-- TASK ITEM --
Filter the records for lines holding the string "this".

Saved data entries
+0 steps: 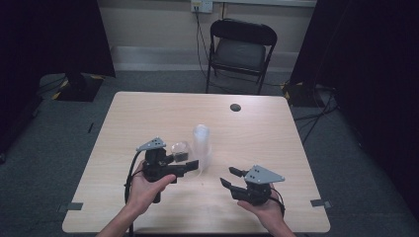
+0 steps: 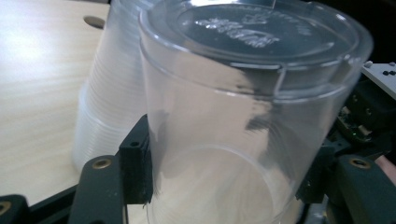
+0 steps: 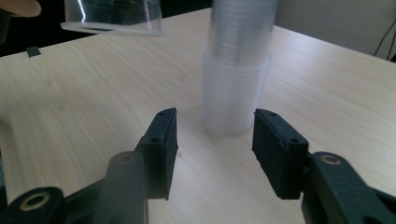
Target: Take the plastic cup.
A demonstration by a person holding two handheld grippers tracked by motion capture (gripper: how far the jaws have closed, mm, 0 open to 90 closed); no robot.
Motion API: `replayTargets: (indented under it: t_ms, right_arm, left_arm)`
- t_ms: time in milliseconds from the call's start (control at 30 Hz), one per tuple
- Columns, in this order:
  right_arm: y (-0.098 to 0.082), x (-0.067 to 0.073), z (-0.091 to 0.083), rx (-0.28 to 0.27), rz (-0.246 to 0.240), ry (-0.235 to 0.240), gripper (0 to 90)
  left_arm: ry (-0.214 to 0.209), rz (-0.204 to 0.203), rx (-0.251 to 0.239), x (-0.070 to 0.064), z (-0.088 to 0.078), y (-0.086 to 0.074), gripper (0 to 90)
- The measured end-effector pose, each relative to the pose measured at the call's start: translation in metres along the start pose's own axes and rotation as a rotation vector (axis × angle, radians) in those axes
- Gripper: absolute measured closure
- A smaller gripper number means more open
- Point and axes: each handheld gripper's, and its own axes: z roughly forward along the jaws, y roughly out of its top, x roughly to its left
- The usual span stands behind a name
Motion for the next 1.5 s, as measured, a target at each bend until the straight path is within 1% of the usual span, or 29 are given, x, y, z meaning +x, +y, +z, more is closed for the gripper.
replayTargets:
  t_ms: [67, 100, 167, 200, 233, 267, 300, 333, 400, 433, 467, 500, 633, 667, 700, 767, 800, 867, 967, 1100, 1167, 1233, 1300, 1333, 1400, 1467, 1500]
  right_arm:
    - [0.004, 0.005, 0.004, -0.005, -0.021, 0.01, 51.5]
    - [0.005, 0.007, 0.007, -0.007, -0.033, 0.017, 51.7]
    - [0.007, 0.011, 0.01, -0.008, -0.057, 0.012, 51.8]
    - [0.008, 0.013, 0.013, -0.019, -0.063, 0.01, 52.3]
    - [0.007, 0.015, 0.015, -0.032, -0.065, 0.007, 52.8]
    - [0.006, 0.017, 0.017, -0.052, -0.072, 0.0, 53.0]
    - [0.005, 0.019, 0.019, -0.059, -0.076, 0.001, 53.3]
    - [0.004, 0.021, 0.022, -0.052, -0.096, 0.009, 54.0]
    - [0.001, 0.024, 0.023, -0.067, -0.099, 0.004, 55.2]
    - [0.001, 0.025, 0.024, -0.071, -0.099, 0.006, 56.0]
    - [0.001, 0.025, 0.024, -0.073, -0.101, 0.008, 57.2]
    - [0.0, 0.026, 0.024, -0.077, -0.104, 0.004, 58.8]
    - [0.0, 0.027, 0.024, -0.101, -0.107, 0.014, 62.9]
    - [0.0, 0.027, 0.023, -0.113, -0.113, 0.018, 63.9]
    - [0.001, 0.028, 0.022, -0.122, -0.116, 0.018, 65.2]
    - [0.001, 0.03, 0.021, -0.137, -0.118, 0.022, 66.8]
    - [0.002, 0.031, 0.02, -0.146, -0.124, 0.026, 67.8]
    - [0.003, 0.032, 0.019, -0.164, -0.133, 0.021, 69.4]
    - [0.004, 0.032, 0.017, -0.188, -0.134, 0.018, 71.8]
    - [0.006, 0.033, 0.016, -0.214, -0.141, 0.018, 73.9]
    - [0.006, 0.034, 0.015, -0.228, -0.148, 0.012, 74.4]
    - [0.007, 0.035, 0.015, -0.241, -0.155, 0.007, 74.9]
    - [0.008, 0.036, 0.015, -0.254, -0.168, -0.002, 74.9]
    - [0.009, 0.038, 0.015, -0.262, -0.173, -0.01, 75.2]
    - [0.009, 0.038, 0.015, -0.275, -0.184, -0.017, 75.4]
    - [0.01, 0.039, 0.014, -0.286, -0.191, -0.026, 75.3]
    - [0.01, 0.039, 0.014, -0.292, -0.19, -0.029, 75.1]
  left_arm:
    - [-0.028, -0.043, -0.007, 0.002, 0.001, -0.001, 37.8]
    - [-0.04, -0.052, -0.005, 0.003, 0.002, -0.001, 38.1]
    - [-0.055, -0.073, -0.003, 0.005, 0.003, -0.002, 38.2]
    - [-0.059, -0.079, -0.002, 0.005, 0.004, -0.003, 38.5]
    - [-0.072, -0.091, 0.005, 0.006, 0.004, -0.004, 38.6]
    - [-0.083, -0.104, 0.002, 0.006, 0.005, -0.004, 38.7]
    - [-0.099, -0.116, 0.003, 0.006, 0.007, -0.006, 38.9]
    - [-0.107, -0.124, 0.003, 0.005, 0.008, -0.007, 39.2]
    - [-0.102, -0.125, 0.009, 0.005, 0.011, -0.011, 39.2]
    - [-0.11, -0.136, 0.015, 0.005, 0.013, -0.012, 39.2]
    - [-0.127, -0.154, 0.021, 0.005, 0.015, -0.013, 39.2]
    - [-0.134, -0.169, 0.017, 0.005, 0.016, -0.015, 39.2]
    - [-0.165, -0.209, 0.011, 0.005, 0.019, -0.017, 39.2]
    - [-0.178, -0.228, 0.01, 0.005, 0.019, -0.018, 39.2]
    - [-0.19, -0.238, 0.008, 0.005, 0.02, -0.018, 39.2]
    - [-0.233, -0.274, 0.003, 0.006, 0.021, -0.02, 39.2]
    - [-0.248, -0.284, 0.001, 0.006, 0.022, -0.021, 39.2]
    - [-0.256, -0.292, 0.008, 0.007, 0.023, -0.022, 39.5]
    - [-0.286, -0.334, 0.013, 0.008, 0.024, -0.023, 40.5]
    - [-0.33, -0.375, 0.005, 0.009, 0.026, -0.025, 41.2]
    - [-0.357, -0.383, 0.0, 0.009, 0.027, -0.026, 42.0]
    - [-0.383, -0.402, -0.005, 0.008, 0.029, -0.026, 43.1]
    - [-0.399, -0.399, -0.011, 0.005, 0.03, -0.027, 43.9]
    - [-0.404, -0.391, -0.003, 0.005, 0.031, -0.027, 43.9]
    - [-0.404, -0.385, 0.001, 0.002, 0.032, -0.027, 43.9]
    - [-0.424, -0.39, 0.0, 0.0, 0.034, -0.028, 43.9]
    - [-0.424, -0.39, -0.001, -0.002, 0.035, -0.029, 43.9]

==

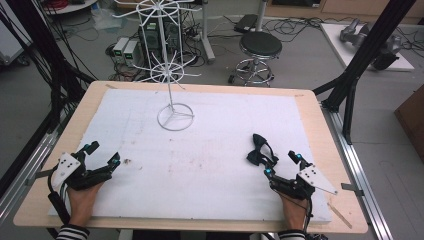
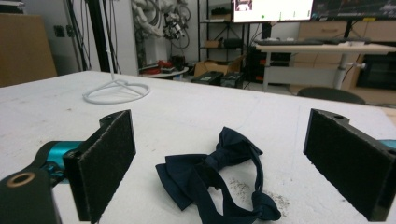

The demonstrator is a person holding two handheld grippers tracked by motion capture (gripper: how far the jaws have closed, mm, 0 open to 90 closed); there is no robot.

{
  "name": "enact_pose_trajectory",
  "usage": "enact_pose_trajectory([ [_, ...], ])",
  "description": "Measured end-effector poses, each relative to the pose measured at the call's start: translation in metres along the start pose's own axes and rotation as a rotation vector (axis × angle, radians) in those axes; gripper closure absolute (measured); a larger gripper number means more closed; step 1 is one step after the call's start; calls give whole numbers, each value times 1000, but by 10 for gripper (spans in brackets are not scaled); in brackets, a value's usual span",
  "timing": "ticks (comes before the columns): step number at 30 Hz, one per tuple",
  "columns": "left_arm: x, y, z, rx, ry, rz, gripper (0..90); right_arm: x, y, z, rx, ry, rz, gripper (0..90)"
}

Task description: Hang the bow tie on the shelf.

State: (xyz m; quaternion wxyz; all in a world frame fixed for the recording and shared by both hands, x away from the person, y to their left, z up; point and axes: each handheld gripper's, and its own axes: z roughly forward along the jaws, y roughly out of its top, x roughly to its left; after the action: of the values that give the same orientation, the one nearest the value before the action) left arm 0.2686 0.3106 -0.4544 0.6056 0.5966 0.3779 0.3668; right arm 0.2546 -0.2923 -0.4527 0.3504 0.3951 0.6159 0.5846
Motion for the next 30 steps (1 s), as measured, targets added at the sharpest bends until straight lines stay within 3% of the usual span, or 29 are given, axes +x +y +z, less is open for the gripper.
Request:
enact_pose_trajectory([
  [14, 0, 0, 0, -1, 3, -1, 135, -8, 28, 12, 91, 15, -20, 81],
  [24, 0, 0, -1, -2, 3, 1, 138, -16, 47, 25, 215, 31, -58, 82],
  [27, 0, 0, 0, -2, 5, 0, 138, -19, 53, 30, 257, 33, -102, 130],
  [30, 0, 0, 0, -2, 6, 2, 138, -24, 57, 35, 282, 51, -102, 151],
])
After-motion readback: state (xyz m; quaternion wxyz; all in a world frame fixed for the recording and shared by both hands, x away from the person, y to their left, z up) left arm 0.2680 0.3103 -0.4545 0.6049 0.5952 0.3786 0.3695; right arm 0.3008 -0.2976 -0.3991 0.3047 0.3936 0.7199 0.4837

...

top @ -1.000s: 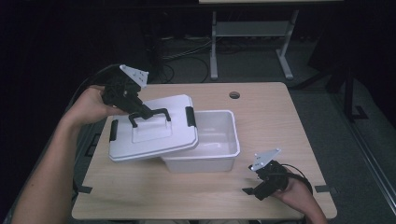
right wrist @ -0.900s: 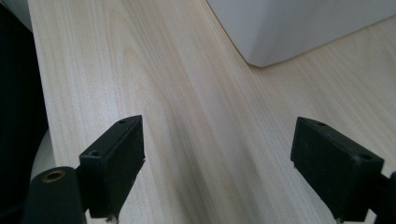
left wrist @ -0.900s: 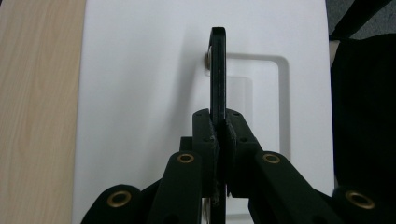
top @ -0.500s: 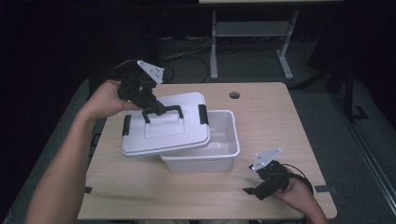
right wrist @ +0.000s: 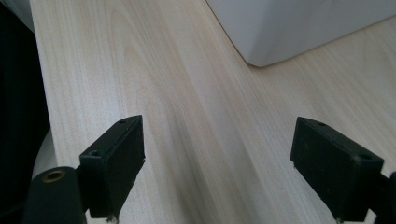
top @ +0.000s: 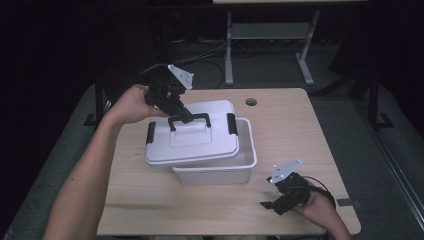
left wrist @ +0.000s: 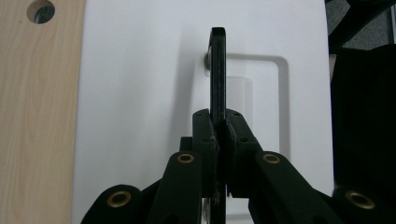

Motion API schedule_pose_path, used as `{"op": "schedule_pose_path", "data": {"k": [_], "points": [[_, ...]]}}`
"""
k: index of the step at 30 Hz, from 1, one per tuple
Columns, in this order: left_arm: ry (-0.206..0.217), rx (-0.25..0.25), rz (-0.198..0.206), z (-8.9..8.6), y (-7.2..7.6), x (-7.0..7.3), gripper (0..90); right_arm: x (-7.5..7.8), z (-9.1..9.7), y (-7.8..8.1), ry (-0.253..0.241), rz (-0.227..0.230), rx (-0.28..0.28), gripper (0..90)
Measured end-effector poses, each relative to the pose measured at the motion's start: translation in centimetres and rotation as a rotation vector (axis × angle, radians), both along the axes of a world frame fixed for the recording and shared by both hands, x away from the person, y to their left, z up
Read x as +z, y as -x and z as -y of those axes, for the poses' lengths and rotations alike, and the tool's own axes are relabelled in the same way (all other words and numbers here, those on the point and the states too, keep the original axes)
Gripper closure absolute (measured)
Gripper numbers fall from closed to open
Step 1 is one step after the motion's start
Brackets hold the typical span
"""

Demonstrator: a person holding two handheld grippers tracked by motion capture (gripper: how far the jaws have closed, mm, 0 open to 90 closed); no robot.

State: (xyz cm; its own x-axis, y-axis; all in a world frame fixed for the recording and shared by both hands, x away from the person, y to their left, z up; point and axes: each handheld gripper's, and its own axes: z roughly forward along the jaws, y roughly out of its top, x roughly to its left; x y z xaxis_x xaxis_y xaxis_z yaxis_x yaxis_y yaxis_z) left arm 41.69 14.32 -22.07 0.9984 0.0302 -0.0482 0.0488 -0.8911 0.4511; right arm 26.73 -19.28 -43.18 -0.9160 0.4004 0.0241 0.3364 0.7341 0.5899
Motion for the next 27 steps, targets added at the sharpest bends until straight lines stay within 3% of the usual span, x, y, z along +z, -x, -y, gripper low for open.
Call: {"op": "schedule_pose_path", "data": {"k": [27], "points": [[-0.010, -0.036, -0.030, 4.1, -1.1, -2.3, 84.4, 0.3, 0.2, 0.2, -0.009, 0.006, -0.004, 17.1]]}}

-- SOLUTION --
- Columns, in this order:
Columns, in this order: left_arm: ry (-0.206..0.217), rx (-0.25..0.25), rz (-0.198..0.206), z (-8.9..8.6), y (-7.2..7.6), x (-7.0..7.3), gripper (0..90); right_arm: x (-7.5..7.8), z (-9.1..9.7), y (-7.8..8.1), ry (-0.253..0.241), rz (-0.227..0.230), rx (-0.28..0.28), gripper (0..90)

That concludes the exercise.